## 1. Introduction

The determination of the fastest-growing perturbation is one of the key issues for weather and climate predictability. To serve this purpose, Lorenz (1965) introduced the concepts of linear singular vector (LSV) and linear singular value (LSVA). Such a linear approach has been widely used to find the fastest-growing perturbations of atmospheric flows, and its applications have been extended to explore error growth and predictability in the past decade (e.g., Xue et al. 1997a,b; Thompson 1998; Samelson and Tziperman 2001). In addition, LSVs are employed to construct initial perturbations for ensemble forecast (Palmer et al. 1993; Montani et al. 1996) and to determine targeted areas in adaptive observations (Buizza and Montani 1999). The theories of LSV and LSVA are established on the basis that evolution of initial perturbation is assumed to be linear, which can be described approximately by a tangent linear model (TLM). The linear assumption is reasonable when the amplitude of perturbation is small enough. However, a small initial perturbation can rapidly evolve to an amplitude that is much larger due to the nonlinearity of prediction models, as in the case for the atmosphere and ocean circulations that are governed by complex nonlinear dynamics. Clearly, the linear theory cannot meet the need of describing nonlinear evolution of finite-amplitude initial perturbation.

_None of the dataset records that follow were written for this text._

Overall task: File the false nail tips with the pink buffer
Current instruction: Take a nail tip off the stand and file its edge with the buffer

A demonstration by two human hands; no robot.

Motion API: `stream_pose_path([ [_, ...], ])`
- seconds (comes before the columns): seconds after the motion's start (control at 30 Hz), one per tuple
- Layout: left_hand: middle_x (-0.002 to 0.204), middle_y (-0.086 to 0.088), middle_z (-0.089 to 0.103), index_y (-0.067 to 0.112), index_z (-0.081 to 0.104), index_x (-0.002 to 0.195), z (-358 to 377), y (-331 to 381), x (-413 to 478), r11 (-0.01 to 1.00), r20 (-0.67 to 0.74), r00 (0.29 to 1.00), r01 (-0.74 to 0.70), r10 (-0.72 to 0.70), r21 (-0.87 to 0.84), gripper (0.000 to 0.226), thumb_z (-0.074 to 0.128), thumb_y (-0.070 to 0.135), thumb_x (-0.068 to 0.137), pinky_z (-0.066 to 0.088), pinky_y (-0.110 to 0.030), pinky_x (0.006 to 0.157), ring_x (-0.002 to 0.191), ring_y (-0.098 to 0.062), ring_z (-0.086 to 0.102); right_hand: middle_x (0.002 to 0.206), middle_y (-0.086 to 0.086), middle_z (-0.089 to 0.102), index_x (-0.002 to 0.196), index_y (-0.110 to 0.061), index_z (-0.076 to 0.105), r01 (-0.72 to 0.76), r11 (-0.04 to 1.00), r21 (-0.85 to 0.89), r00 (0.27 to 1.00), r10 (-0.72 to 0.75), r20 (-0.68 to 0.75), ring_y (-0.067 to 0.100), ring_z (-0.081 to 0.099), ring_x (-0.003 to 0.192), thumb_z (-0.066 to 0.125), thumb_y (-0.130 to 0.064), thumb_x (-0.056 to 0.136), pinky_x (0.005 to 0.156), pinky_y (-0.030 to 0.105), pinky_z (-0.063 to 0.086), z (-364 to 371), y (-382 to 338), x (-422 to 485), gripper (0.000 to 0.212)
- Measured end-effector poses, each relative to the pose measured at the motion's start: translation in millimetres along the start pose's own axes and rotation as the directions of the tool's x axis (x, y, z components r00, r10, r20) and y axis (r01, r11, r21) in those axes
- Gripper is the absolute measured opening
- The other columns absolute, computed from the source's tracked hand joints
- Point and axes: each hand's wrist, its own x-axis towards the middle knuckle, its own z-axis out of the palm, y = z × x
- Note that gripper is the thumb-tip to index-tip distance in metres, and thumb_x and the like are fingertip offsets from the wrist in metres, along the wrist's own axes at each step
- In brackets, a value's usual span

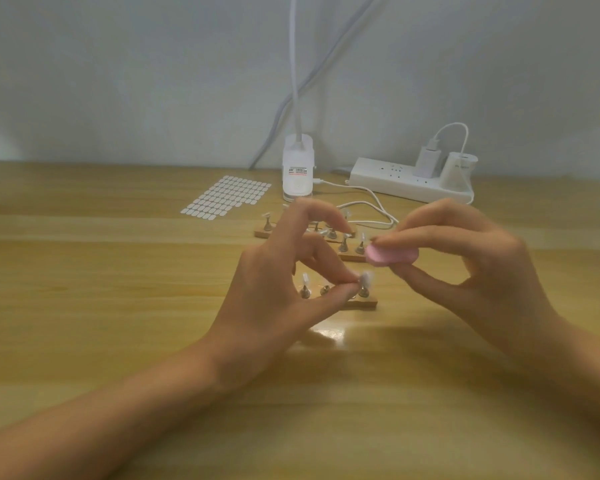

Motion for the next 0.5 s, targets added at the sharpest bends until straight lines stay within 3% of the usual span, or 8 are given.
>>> stream_pose_path([
  [0.13,0.075,0.018,0.073,0.023,0.053,0.112,0.1,-0.5,1.3,1.0,-0.013,1.0,-0.009,0.009,0.002,0.048,0.086,0.016,0.078,0.04,-0.005,0.071,0.079,0.004,0.07,0.1,0.004,0.064,0.109,-0.011,0.074,0.092,0.995,0.026,0.995,-0.093,0.042,0.016,0.066,0.092,0.077,-0.01,0.087,0.085,0.025,0.05,2.6,-6.7,0.5,0.023],
  [0.27,0.075,0.02,0.073,0.023,0.053,0.112,0.8,-1.2,0.0,1.0,-0.008,1.0,-0.001,0.001,-0.01,0.048,0.085,0.012,0.077,0.04,-0.004,0.068,0.079,0.002,0.07,0.097,0.007,0.064,0.11,-0.01,0.074,0.038,0.999,-0.028,0.999,-0.038,-0.014,0.015,0.065,0.089,0.079,-0.007,0.087,0.083,0.028,0.052,-2.5,-4.3,2.0,0.024],
  [0.37,0.073,0.017,0.073,0.024,0.053,0.113,0.2,-3.5,0.3,1.0,-0.008,1.0,0.005,-0.006,-0.021,0.052,0.085,0.005,0.076,0.041,-0.003,0.068,0.075,0.0,0.071,0.099,0.006,0.064,0.11,-0.01,0.073,0.121,0.992,-0.025,0.992,-0.12,0.029,0.012,0.066,0.09,0.077,-0.007,0.089,0.085,0.023,0.051,0.7,-8.9,-0.3,0.022],
  [0.5,0.073,0.018,0.073,0.025,0.052,0.112,2.0,-2.2,-1.2,1.0,0.002,1.0,0.004,-0.004,-0.009,0.049,0.083,0.01,0.076,0.041,-0.004,0.064,0.075,-0.001,0.071,0.097,0.008,0.064,0.109,-0.009,0.075,0.051,0.997,-0.054,0.999,-0.051,0.0,0.016,0.066,0.088,0.08,-0.003,0.086,0.083,0.03,0.053,-0.4,-6.5,-0.2,0.024],
])
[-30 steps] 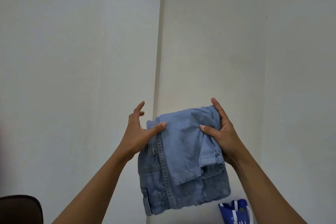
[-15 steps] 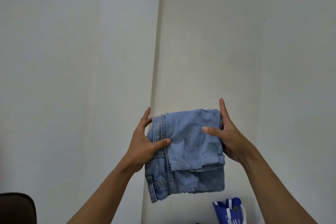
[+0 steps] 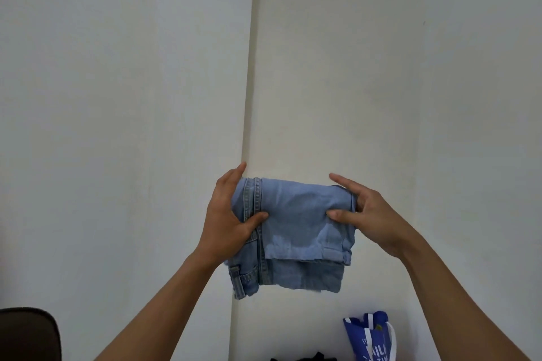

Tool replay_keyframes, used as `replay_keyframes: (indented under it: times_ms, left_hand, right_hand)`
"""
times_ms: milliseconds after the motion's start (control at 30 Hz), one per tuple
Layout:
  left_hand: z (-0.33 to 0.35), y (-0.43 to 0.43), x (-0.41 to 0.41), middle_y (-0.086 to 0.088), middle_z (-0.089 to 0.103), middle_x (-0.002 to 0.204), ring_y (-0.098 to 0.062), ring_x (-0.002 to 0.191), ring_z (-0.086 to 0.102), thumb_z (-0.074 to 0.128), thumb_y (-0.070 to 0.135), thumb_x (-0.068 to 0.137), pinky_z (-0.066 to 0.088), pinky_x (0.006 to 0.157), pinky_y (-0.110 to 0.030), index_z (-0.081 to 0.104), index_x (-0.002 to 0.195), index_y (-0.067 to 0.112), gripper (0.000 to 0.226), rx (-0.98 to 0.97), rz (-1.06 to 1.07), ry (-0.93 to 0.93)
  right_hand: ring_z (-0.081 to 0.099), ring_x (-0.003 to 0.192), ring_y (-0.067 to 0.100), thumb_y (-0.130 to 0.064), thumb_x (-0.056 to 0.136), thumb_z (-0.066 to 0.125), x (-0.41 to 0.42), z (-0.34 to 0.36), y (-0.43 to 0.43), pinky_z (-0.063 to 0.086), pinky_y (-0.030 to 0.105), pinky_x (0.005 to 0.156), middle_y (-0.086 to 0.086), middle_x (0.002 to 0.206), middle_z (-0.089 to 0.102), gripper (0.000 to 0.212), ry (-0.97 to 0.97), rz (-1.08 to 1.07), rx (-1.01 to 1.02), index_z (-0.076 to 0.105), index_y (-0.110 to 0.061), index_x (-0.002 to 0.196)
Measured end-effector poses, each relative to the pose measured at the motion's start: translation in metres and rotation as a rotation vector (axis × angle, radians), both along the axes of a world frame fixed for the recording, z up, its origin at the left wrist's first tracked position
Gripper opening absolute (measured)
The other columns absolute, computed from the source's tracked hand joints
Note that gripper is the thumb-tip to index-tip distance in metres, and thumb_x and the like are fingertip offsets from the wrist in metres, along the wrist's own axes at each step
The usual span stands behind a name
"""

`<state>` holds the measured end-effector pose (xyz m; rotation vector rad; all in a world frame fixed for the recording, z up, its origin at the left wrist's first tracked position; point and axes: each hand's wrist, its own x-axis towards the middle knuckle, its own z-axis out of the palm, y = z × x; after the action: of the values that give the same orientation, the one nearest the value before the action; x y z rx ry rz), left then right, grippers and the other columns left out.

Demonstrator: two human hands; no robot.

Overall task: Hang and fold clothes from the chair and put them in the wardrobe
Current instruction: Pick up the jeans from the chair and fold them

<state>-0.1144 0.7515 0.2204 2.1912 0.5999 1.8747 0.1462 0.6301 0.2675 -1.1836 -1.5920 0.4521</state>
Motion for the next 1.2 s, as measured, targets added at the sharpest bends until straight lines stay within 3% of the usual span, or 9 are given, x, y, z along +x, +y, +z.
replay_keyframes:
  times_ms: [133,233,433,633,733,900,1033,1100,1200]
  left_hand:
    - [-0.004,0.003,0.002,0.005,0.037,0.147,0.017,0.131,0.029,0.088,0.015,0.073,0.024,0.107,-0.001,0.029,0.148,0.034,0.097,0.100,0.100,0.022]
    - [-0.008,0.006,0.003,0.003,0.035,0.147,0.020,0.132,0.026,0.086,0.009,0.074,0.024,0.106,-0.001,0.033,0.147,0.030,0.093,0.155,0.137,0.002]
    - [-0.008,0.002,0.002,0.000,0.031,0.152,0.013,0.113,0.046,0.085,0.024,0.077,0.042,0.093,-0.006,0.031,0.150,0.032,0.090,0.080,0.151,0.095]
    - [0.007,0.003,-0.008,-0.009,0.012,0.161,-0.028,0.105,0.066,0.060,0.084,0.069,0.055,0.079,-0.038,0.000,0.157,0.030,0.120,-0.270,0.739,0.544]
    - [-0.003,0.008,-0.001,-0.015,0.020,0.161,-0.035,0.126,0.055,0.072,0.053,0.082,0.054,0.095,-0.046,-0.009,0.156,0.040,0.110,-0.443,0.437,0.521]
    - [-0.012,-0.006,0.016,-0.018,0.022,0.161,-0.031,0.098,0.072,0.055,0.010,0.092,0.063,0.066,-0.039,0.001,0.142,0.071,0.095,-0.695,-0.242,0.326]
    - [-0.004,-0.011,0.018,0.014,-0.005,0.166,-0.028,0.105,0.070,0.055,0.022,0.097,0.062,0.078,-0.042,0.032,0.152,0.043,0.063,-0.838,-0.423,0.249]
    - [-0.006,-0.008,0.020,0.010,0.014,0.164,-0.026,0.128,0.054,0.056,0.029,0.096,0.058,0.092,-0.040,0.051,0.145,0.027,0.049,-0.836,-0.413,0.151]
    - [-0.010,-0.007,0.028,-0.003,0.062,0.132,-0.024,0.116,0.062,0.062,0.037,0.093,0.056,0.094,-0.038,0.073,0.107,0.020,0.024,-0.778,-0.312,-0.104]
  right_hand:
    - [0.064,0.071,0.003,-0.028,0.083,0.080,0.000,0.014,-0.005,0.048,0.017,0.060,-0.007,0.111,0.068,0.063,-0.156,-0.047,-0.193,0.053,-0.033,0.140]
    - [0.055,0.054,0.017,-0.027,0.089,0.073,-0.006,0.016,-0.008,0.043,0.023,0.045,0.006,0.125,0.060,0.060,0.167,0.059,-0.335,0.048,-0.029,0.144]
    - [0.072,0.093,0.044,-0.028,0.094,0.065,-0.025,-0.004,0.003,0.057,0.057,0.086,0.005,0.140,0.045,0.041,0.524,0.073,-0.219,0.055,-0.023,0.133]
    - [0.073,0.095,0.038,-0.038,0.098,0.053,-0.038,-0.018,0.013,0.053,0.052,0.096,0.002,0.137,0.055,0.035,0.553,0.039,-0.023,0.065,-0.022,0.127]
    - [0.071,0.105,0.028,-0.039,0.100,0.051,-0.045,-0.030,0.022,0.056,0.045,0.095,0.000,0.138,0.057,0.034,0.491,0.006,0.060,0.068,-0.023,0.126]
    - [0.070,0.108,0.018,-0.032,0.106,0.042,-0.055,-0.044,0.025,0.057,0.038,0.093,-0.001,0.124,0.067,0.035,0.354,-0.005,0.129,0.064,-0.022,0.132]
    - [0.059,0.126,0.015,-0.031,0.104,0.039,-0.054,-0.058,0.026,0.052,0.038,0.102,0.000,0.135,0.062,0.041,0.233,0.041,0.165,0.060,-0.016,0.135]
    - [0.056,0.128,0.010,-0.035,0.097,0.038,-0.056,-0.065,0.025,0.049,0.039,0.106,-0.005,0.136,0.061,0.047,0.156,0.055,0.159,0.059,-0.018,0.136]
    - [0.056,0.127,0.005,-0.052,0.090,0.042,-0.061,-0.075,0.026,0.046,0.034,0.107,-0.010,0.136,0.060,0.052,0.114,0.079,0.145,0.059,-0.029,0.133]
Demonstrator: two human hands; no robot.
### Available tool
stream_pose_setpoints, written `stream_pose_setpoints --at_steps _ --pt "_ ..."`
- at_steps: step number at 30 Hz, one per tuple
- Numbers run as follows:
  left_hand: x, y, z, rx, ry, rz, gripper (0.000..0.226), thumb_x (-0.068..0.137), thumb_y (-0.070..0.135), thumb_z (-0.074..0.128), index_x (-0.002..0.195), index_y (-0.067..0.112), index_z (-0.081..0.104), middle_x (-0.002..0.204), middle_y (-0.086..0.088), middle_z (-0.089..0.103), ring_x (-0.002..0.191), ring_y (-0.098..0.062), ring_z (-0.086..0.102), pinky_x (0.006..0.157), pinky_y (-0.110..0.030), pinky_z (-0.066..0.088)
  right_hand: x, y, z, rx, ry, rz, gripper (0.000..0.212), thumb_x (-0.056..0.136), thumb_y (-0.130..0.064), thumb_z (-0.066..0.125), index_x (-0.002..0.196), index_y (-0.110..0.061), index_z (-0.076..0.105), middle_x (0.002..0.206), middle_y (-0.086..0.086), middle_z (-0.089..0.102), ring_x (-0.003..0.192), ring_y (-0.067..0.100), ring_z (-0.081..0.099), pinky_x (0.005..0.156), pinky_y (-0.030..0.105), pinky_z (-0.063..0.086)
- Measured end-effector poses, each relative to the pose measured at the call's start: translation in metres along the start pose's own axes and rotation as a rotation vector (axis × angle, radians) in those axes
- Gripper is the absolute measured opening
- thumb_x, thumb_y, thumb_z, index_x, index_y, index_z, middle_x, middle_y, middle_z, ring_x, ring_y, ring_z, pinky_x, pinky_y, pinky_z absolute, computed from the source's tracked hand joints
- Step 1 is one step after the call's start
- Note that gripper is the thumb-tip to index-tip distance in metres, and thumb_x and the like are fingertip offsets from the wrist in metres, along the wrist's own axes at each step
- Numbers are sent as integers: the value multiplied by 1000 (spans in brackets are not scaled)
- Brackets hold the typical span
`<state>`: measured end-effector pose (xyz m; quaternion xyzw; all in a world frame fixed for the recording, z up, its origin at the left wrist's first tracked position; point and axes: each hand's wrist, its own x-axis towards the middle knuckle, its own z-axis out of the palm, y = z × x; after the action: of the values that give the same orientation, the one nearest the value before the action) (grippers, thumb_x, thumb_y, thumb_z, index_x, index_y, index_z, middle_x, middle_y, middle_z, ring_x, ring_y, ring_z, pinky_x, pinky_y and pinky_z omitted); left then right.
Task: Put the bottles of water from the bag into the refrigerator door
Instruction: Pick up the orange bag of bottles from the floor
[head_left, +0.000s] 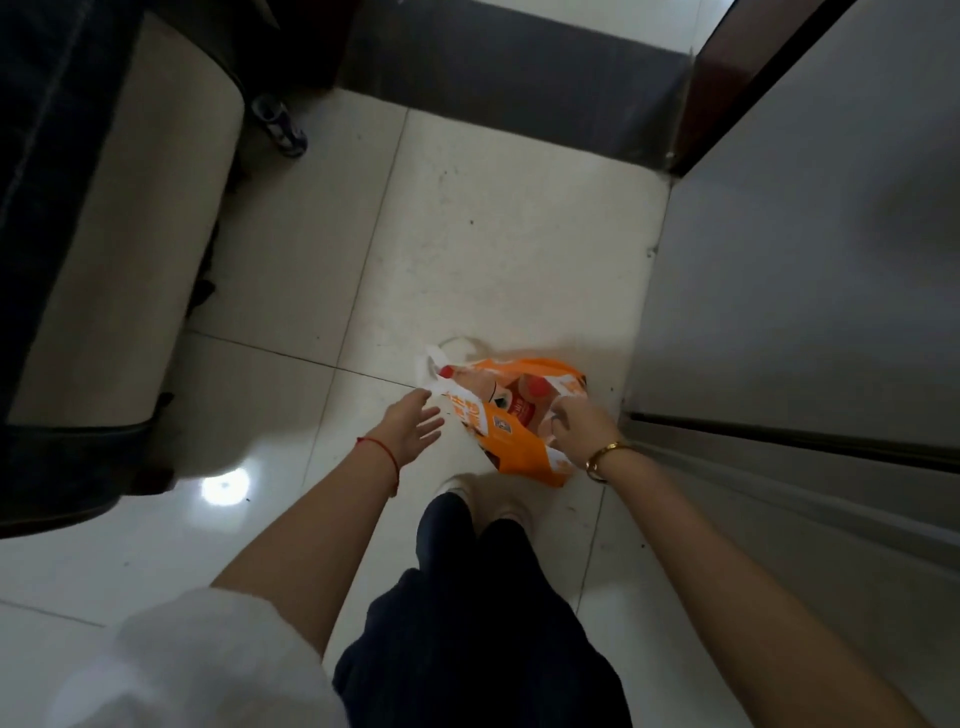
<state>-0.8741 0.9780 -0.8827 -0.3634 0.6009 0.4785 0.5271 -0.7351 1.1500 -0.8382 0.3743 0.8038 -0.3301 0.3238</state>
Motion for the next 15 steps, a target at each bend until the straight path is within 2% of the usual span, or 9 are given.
stream_pose_setpoints --at_steps 2,4,5,8,10,12,13,15 --pt "31 -3 2 -99 -16 -54 61 98 25 46 152 7 22 152 -18 37 137 -32 42 112 -40 37 18 7 17 -83 -54 -42 27 94 -13 48 116 -3 61 108 14 63 104 31 60 77 32 46" --pt "59 -6 4 -203 -20 -108 70 97 26 49 154 8 14 155 -20 31 140 -34 38 115 -43 34 36 17 33 -165 -132 -65 37 91 -15 54 126 -3 53 126 18 55 117 36 54 94 39 46" --pt "71 -6 6 -250 -25 -126 73 96 26 50 154 8 11 155 -20 29 141 -35 36 116 -44 33 43 22 38 -212 -167 -47 43 91 -15 54 132 -1 47 132 19 52 120 36 52 97 41 45" --pt "101 -6 10 -367 -39 -134 70 94 25 53 152 9 17 152 -19 33 140 -34 36 117 -44 32 58 30 53 -339 -162 3 50 93 -11 43 137 8 29 125 22 56 112 35 59 79 35 46" --pt "117 -3 12 -418 -28 -102 52 93 23 54 140 8 37 141 -15 47 126 -28 49 113 -40 37 64 30 59 -398 -147 -6 47 93 -10 42 135 9 33 128 22 52 113 35 58 83 38 48" --pt "126 2 15 -449 -25 -54 29 94 22 54 119 8 51 124 -12 55 100 -21 57 105 -34 42 70 31 61 -371 -148 -5 37 92 -12 45 127 1 46 125 17 52 109 33 59 89 40 50" --pt "128 5 16 -460 -16 -22 21 94 21 54 110 8 55 115 -11 57 90 -19 57 99 -32 45 72 30 60 -304 -136 18 25 91 -11 45 115 -5 52 114 14 57 98 30 61 86 40 52" --pt "129 11 16 -482 28 57 10 92 15 58 87 6 56 93 -11 58 78 -17 58 83 -30 53 73 29 57 -163 -92 63 8 88 -10 46 91 -14 52 86 5 58 79 23 57 74 36 55"
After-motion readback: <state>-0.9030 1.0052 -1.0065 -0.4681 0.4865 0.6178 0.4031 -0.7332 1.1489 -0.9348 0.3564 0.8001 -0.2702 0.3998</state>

Having realized the limitation of LSV and the need to deal with the predictability of a nonlinear system, many methods have been attempted. Lorenz (1996) used the leading Lyapunov vector and exponent to study predictability. The concept of the finite-size Lyapunov exponent was introduced and applied when the initial uncertainty is not very small (Aurell et al. 1997; Boffetta et al. 1998). The breeding method was put forward as an extension of Lyapunov vector into the nonlinear field with finite-amplitude perturbations (Toth and Kalnay 1997). Oortwijn and Barkmeijer (1995) and Barkmeijer (1996) considered the nonlinear effects by an iterative procedure. Mu (2000) employed nonlinear model directly and proposed a novel concept of nonlinear singular vector (NSV) and nonlinear singular value (NSVA), which is a natural generalization of the classic LSV and LSVA.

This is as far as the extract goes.